• Required action: Go to the line below containing "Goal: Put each" and print exactly from there through the line containing "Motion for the", both included. Print nothing else.

▬▬▬

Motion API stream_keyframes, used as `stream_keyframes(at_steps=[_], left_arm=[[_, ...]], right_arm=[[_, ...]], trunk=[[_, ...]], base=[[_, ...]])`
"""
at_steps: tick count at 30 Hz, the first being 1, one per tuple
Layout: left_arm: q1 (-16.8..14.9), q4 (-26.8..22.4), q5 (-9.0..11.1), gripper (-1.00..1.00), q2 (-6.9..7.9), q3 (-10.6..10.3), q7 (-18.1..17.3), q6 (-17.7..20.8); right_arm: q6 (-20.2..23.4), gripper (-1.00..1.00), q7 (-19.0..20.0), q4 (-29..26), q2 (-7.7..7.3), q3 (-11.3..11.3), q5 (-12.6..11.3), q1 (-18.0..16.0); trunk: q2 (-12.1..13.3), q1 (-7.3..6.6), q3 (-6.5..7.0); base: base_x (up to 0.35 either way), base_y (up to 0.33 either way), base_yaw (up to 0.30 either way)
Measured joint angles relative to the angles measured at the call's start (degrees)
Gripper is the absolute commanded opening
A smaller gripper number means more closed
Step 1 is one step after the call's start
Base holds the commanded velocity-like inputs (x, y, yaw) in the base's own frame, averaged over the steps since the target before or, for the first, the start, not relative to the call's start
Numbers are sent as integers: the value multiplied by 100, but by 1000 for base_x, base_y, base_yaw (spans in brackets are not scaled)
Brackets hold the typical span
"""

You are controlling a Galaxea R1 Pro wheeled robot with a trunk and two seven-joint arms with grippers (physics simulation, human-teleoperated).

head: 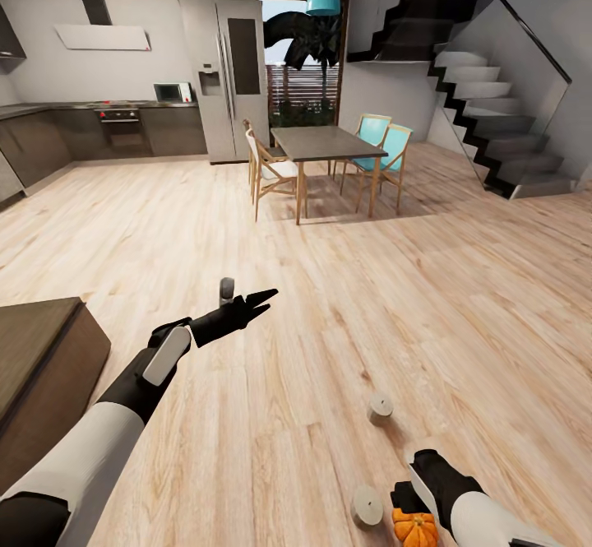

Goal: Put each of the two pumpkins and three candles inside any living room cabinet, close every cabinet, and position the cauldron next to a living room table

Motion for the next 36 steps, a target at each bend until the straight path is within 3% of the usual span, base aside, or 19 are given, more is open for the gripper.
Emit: stream_keyframes(at_steps=[17, 27, 36], left_arm=[[0, 0, 2, 100, -7, 0, -1, -7], [0, 0, 1, 100, -7, 0, -3, -7], [7, 9, -19, 100, -16, 0, 3, -33]], right_arm=[[-2, 100, 9, 0, 0, -1, -1, 0], [0, 100, 9, -3, 0, 0, 0, 0], [-2, 100, 0, 0, 0, -2, -2, 0]], trunk=[[0, 0, 0], [0, 0, 0], [0, 0, 0]], base=[[0, 0, -209], [128, 217, -17], [182, 17, 0]])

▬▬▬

• Exercise result:
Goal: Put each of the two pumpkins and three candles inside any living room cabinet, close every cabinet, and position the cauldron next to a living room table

Motion for the next 36 steps, a target at each bend until the straight path is within 3% of the usual span, base aside, or 19 are given, more is open for the gripper.

The response to this exercise is complete.